▶ What the task asks
Restate the data below word for word. Leave the images out.

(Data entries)
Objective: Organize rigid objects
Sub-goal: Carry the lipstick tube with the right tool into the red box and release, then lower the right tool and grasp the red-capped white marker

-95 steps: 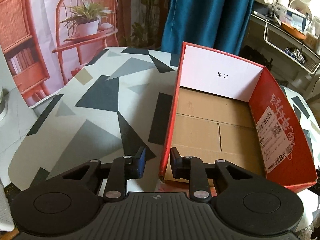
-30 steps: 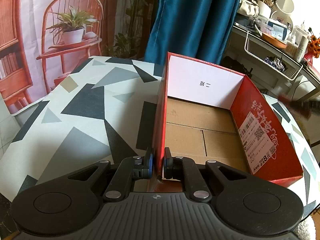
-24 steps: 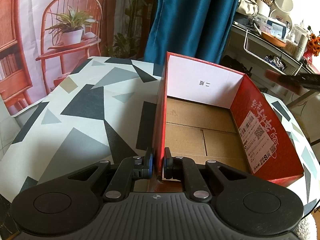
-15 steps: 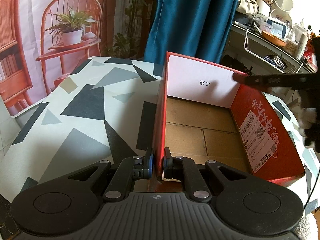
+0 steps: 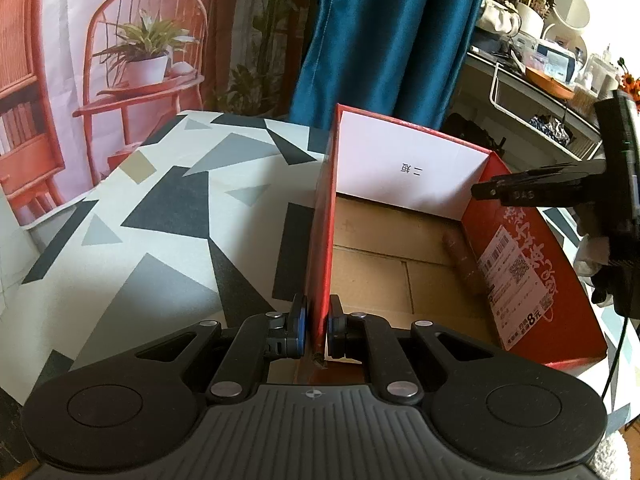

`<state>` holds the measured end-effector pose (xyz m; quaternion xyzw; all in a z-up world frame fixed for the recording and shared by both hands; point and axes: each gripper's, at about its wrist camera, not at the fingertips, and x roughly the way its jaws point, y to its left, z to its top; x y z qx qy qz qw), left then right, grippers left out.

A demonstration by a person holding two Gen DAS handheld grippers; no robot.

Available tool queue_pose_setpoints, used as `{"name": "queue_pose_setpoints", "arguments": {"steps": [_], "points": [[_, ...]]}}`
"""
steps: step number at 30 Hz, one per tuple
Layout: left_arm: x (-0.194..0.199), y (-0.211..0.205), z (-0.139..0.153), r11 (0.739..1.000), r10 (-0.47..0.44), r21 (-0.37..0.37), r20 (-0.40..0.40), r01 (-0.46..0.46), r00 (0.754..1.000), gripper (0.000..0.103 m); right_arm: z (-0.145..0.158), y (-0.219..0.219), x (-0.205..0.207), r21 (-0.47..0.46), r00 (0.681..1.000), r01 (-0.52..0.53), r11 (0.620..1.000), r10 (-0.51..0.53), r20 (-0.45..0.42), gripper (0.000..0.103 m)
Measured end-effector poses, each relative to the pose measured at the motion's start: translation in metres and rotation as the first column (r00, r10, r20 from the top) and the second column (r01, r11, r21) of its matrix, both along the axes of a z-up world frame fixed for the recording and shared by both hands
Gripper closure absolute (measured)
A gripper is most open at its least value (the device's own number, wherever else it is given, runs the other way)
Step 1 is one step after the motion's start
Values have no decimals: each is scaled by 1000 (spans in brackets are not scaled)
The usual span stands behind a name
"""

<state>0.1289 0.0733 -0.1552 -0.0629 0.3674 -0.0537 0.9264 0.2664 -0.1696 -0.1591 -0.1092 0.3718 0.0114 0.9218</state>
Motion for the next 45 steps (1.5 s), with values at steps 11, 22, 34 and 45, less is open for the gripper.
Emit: {"name": "queue_pose_setpoints", "arguments": {"steps": [11, 22, 34, 45], "points": [[-1, -2, 0, 1000, 6, 14, -1, -6, 1000, 92, 40, -46, -60, 195, 972, 36, 980, -80, 220, 2], [-1, -5, 1, 999, 15, 31, -6, -15, 1000, 92, 29, -92, -115, 170, 918, 215, 962, -258, 300, 0], [-1, -7, 2, 999, 18, 50, -2, -18, 1000, 92, -48, -113, -141, 172, 913, 307, 936, -341, 225, 14], [-2, -8, 0, 998, 16, 58, 6, -17, 1000, 92, -89, -86, -123, 197, 939, 266, 944, -300, 170, 61]]}}
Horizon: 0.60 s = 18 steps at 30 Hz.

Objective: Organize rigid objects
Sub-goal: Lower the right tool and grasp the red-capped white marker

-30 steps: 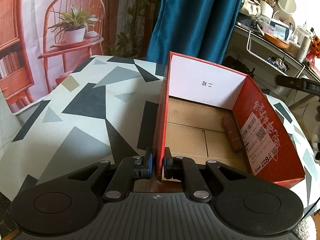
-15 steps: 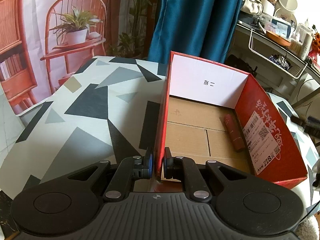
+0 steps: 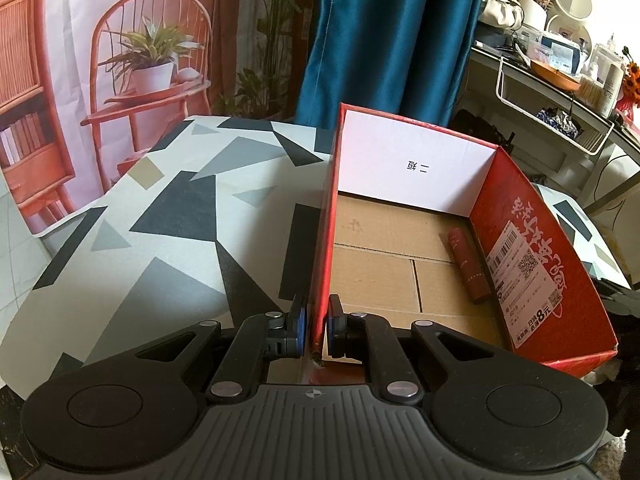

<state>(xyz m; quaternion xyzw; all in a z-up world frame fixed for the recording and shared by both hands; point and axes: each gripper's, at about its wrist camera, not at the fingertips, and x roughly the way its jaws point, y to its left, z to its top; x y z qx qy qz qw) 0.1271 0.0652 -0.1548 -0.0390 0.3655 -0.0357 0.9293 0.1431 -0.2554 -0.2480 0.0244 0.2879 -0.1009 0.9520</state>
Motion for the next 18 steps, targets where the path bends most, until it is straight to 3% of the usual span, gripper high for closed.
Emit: {"name": "queue_pose_setpoints", "arguments": {"steps": [3, 18], "points": [[-1, -1, 0, 1000, -3, 5, 6, 3, 1000, 92, -5, -1, 8, 13, 1000, 5, 1000, -5, -8, 73], [0, 0, -1, 1000, -1, 2, 9, 1, 1000, 92, -23, -6, 14, 28, 998, 20, 999, -18, -58, 82]]}}
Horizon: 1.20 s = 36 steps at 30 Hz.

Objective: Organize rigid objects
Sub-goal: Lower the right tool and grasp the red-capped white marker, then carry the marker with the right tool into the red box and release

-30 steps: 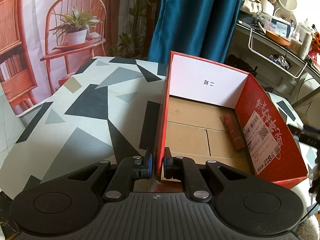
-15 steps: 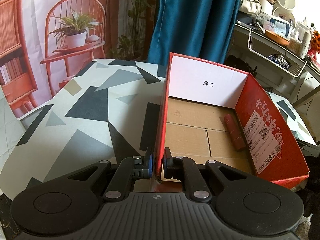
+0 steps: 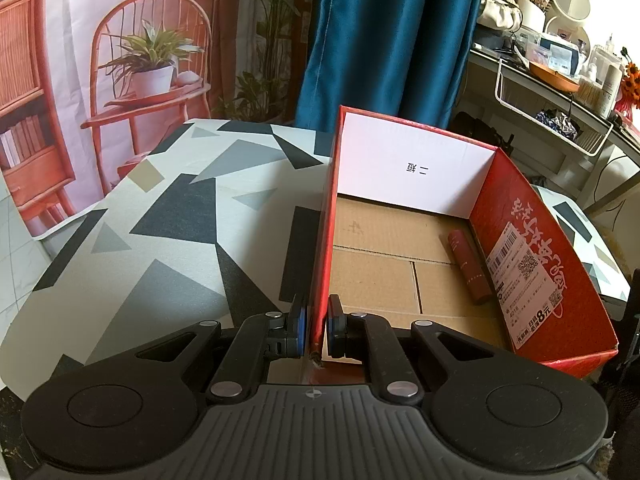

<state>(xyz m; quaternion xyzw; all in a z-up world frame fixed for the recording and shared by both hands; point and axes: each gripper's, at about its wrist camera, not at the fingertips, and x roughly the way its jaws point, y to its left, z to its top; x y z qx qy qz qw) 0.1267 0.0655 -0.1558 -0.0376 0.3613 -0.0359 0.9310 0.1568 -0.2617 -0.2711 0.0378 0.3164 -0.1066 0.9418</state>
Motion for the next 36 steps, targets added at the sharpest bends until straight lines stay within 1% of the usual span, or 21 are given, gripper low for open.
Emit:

▶ Written solution
Objective: Organize rigid objects
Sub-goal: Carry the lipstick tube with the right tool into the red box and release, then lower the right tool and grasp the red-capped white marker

-95 steps: 
-30 steps: 
-24 steps: 
-15 steps: 
+0 steps: 

`<state>` holds the measured end-effector pose (xyz m; quaternion xyzw; all in a z-up world frame fixed for the recording and shared by both hands; point and axes: each gripper's, at about its wrist camera, not at the fingertips, and x roughly the way its jaws point, y to its left, z to its top; x y z qx qy qz qw), left then right, grippers left out.

A demonstration by a person holding two Gen DAS handheld grippers; no robot.

Available tool queue_pose_setpoints, used as `{"name": "queue_pose_setpoints", "arguments": {"steps": [_], "points": [[_, ...]]}}`
"""
steps: step number at 30 Hz, one per tuple
Layout: left_arm: x (-0.194..0.199), y (-0.211..0.205), z (-0.139..0.153), r11 (0.739..1.000), r10 (-0.47..0.44), r21 (-0.37..0.37), r20 (-0.40..0.40), r01 (-0.46..0.46), r00 (0.754..1.000), gripper (0.000..0.103 m); right_arm: z (-0.145..0.158), y (-0.219..0.219), x (-0.205..0.207), r21 (-0.47..0.46), r00 (0.681..1.000), r01 (-0.52..0.53), r11 (0.620..1.000), r10 (-0.51..0.53), r20 (-0.45..0.42), gripper (0.000..0.103 m)
Measured end-effector poses, each relative to the pose measured at the motion's start: translation in metres and rotation as the first column (r00, r10, r20 from the top) and the second column (r01, r11, r21) of its matrix, both along the axes of a z-up world frame fixed for the recording and shared by both hands
Gripper closure absolute (measured)
A gripper is most open at its least value (the device's own number, wherever else it is given, runs the other way)
Step 1 is one step after the motion's start
Values have no decimals: each is scaled by 1000 (spans in brackets are not scaled)
The usual span stands behind a name
"""

<state>0.1289 0.0733 -0.1552 -0.0629 0.3674 -0.0537 0.9264 0.2664 -0.1696 -0.1591 -0.1092 0.3718 0.0114 0.9218</state>
Motion for the next 45 steps (1.5 s), with values at steps 11, 22, 34 and 45, less is open for the gripper.
Emit: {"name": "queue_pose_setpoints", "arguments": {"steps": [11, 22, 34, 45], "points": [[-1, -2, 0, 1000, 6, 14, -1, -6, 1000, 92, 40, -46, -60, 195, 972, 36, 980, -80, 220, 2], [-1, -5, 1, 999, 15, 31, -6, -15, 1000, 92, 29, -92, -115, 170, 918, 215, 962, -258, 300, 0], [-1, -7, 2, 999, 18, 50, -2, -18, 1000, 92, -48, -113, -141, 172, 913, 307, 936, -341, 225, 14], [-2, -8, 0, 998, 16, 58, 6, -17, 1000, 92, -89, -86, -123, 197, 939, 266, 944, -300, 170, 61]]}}
Horizon: 0.60 s = 18 steps at 30 Hz.

Objective: Organize rigid objects
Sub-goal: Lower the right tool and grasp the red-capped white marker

-30 steps: 
-15 steps: 
+0 steps: 

<state>(xyz m; quaternion xyzw; all in a z-up world frame fixed for the recording and shared by both hands; point and axes: each gripper's, at about its wrist camera, not at the fingertips, and x roughly the way its jaws point, y to its left, z to its top; x y z qx qy qz qw) 0.1271 0.0652 -0.1548 -0.0390 0.3655 -0.0357 0.9293 0.1431 -0.2554 -0.2480 0.0244 0.2879 -0.1009 0.9520</state>
Motion for the next 18 steps, targets where the path bends most, until it is straight to 3% of the usual span, gripper high for closed.
Emit: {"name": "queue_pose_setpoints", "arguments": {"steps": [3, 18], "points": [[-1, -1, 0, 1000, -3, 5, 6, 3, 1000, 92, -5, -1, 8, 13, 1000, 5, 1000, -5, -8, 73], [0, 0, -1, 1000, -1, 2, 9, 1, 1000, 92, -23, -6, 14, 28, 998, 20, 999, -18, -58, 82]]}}
Horizon: 1.20 s = 36 steps at 30 Hz.

Objective: Organize rigid objects
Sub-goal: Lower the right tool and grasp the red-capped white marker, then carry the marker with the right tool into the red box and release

-30 steps: 
-15 steps: 
+0 steps: 

<state>(xyz m; quaternion xyzw; all in a z-up world frame fixed for the recording and shared by both hands; point and axes: each gripper's, at about its wrist camera, not at the fingertips, and x roughly the way its jaws point, y to its left, z to its top; x y z qx qy qz qw) 0.1267 0.0655 -0.1558 -0.0376 0.3613 -0.0359 0.9310 0.1568 -0.2617 -0.2711 0.0378 0.3164 -0.1066 0.9418</state>
Motion for the next 36 steps, targets added at the sharpest bends until straight lines stay within 1% of the usual span, or 21 are given, gripper low for open.
Emit:

Nothing else remains for this exercise.